British horseracing can lay claim to plenty of blue-blooded connections, but none rival those of Ascot. The Berkshire racecourse’s roots go back 300 years to Queen Anne, who recognised the potential of a stretch of heath land while out riding just a few miles from Windsor Castle.

The royal link has endured ever since. Today, Queen Elizabeth II and members of the Royal Family attend the world-famous ‘Royal Ascot’ meeting each year, arriving in a horse drawn carriage. Royal Ascot, meanwhile, has earned iconic status as a centrepiece of the social calendar, when the world’s best thoroughbreds face fierce competition from the world’s most extravagant fashion designs.

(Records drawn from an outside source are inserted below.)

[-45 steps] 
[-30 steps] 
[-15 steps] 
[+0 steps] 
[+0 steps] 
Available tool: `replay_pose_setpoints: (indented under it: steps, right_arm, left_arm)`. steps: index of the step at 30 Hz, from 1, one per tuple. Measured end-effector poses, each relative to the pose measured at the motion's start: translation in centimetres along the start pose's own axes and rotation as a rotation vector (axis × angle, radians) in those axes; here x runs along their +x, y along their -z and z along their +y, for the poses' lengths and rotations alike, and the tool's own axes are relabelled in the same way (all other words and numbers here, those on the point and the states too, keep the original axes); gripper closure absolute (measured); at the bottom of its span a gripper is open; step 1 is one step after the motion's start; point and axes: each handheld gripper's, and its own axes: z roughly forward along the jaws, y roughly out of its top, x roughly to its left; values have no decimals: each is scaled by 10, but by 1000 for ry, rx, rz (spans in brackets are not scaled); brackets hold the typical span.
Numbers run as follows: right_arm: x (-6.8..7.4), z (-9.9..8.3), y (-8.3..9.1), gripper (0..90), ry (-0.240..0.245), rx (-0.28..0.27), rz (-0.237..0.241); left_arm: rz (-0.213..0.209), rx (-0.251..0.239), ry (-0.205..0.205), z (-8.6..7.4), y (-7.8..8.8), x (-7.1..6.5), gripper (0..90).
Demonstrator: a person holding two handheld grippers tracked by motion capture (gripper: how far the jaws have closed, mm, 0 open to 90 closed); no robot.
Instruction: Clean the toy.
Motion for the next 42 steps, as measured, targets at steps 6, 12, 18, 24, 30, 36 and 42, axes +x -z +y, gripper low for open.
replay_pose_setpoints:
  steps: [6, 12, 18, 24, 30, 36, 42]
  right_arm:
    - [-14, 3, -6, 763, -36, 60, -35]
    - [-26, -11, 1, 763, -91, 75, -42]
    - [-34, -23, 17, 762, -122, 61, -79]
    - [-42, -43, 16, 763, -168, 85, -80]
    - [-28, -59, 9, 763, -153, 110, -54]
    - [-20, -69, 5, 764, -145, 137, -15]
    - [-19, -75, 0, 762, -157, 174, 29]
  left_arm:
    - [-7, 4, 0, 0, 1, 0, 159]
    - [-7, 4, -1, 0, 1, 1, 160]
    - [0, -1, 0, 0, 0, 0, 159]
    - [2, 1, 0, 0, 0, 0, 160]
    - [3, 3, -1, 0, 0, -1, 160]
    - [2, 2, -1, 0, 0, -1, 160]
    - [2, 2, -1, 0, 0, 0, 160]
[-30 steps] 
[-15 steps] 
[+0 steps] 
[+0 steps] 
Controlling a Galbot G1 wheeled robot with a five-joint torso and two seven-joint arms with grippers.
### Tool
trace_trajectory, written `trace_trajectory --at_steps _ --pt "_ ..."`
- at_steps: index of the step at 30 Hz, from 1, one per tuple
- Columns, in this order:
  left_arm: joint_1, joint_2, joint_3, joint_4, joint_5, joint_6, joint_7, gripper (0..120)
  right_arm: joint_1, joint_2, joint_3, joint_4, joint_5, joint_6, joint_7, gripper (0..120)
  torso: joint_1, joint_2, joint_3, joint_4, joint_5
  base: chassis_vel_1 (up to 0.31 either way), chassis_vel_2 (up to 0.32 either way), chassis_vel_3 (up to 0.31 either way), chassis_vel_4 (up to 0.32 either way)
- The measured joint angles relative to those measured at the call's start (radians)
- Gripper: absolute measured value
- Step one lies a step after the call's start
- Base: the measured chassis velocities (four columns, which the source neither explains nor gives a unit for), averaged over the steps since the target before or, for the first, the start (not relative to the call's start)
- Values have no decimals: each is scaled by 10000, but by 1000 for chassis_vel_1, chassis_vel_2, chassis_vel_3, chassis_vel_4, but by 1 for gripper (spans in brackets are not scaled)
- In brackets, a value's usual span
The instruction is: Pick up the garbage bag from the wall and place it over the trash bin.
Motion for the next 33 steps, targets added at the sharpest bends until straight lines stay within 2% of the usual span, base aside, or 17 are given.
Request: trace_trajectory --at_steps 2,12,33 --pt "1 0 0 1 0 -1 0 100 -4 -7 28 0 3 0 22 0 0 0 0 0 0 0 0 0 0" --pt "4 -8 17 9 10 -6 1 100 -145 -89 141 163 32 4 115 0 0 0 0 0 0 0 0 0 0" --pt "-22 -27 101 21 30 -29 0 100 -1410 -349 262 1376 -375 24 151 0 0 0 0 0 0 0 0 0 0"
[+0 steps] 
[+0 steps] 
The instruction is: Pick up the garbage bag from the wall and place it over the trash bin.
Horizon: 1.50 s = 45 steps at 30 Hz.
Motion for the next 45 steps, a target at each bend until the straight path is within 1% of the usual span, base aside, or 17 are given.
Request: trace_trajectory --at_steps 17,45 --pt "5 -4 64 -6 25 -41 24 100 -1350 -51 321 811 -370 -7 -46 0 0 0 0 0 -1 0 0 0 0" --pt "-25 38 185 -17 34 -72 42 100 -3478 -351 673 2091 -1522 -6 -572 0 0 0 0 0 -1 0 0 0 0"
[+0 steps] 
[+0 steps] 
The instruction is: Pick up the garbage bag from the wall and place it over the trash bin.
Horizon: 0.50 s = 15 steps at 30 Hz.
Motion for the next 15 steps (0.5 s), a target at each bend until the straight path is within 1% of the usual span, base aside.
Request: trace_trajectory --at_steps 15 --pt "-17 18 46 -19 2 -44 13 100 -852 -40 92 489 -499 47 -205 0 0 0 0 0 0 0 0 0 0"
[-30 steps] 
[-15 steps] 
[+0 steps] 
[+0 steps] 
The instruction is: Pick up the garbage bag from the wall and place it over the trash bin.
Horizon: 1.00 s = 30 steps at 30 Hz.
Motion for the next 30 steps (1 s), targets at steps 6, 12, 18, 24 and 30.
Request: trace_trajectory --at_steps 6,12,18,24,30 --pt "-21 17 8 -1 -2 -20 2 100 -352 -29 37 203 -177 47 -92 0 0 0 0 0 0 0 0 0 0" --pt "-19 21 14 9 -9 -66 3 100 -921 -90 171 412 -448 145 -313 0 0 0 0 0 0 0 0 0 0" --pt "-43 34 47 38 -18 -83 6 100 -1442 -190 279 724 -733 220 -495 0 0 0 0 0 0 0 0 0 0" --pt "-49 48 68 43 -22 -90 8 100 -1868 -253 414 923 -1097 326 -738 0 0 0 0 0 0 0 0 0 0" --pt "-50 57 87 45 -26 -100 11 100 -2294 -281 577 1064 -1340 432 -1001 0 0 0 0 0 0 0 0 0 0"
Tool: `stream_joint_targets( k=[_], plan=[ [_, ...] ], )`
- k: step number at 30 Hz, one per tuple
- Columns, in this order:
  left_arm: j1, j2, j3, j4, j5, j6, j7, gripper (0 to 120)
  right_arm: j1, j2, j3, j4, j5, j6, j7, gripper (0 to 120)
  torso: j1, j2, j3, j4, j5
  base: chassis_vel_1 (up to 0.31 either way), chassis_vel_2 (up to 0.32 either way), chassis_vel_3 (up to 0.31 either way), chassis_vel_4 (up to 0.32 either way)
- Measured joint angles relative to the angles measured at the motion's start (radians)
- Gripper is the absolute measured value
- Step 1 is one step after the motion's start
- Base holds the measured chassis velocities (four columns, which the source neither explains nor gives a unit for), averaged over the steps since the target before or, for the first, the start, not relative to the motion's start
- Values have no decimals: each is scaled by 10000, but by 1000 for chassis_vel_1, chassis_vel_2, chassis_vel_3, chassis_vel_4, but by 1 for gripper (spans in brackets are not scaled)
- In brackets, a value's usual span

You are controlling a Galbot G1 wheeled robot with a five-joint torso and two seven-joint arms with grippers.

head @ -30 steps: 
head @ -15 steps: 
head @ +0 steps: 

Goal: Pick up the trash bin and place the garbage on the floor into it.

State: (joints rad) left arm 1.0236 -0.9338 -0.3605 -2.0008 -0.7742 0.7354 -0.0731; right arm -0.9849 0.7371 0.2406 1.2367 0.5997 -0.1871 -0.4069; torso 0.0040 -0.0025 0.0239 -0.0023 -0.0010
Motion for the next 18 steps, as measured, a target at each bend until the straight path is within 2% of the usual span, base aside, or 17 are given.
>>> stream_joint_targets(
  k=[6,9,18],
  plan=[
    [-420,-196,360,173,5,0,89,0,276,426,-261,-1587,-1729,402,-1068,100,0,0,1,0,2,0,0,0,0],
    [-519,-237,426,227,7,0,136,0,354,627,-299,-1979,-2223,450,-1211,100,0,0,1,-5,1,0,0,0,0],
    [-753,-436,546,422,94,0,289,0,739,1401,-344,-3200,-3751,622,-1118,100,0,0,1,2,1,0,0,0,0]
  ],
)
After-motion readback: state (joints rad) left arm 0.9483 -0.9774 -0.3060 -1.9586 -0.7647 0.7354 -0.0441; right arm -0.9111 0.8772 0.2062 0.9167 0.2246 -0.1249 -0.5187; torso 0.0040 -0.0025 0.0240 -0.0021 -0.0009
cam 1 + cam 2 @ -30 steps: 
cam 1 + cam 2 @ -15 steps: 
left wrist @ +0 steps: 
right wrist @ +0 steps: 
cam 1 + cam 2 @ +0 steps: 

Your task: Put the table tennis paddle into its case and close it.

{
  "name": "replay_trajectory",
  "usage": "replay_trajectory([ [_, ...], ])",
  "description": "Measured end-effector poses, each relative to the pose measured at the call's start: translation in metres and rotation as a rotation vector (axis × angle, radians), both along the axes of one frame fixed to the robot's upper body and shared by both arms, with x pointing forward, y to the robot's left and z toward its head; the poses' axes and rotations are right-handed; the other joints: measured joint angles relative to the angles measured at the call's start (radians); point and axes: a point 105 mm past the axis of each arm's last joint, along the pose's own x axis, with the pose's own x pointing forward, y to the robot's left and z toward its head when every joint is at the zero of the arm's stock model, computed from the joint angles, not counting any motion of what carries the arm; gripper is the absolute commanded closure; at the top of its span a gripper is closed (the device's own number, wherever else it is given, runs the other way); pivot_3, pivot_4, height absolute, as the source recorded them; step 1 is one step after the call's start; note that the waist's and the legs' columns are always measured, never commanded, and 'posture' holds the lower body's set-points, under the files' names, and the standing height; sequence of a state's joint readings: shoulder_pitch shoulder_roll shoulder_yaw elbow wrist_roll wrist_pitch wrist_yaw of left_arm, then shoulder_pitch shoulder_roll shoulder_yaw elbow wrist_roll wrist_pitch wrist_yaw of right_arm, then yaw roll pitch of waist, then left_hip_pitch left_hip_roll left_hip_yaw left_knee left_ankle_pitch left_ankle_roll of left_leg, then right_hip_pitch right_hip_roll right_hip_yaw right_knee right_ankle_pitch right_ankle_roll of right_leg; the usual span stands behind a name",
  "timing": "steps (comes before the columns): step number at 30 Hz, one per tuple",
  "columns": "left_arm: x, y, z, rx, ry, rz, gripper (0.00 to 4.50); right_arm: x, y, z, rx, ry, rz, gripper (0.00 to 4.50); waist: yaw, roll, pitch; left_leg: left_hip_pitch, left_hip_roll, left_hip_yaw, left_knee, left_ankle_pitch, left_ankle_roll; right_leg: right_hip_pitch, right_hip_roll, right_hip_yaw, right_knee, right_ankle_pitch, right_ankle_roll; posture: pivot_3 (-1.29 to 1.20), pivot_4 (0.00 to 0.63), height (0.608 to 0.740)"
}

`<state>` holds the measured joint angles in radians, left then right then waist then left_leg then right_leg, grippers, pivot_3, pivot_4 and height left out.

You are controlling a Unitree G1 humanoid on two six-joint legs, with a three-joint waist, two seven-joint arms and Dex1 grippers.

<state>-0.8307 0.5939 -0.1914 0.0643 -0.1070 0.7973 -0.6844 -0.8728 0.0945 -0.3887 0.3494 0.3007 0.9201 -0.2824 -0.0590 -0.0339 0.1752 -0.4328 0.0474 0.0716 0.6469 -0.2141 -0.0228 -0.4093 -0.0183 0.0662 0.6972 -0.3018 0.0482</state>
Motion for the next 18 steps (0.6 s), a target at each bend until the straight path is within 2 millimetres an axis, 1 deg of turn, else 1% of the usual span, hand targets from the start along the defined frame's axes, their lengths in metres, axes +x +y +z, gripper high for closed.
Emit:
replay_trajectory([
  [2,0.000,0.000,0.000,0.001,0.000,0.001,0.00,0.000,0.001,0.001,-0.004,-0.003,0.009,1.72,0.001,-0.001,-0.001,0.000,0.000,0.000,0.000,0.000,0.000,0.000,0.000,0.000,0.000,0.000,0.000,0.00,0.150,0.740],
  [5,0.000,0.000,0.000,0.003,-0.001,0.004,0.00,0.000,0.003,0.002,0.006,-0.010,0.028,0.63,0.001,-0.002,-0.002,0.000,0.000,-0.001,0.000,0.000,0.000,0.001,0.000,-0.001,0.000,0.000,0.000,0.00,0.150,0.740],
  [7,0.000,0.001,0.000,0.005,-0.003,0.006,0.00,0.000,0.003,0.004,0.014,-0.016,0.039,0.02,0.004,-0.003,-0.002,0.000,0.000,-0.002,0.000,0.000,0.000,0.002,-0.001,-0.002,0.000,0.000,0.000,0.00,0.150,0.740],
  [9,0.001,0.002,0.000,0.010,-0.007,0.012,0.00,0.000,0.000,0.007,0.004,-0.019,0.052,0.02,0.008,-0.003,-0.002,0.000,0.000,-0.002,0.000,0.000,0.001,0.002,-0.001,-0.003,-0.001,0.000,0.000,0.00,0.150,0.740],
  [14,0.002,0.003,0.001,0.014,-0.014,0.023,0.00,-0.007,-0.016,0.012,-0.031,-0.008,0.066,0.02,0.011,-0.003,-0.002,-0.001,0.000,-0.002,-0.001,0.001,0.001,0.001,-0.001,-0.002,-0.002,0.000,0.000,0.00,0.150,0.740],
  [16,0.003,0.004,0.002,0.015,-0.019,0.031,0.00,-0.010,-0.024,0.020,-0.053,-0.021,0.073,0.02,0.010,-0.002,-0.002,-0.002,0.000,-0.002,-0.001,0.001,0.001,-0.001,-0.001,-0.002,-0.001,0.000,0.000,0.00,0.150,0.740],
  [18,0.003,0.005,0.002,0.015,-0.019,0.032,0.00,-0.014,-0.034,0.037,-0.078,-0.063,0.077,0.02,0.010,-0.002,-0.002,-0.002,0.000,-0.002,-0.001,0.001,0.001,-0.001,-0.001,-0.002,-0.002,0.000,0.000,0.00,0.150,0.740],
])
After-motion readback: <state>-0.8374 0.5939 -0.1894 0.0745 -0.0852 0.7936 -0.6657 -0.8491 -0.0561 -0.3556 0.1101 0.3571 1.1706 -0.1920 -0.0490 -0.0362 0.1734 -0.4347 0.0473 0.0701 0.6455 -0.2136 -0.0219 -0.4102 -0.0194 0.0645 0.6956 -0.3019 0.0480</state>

Ascot, which underwent a £200 million redevelopment between 2004-6, also hosts the King George VI and Queen Elizabeth Stakes sponsored by QIPCO in July, the most prestigious open-age Flat race staged in Britain.

It will also host the inaugural QIPCO British Champions Day in October which will be the richest raceday ever staged in Britain with over £4.2m in prize money and the climax to the QIPCO British Champions Series.  Including the five category finales on QIPCO British Champions Day, Ascot stages no less than 13 of the 35 QIPCO British Champions Series races.

What sort of horses like Ascot? Horses that like right-handed courses. And what sort of people? People who like champagne and scones, apparently. During the five-day Royal Ascot meeting in 2010, 60,000 bottles of champagne and 40,000 scones were consumed. Lobsters, meanwhile, don’t like Royal Ascot – 1,500 of them were eaten over that same period.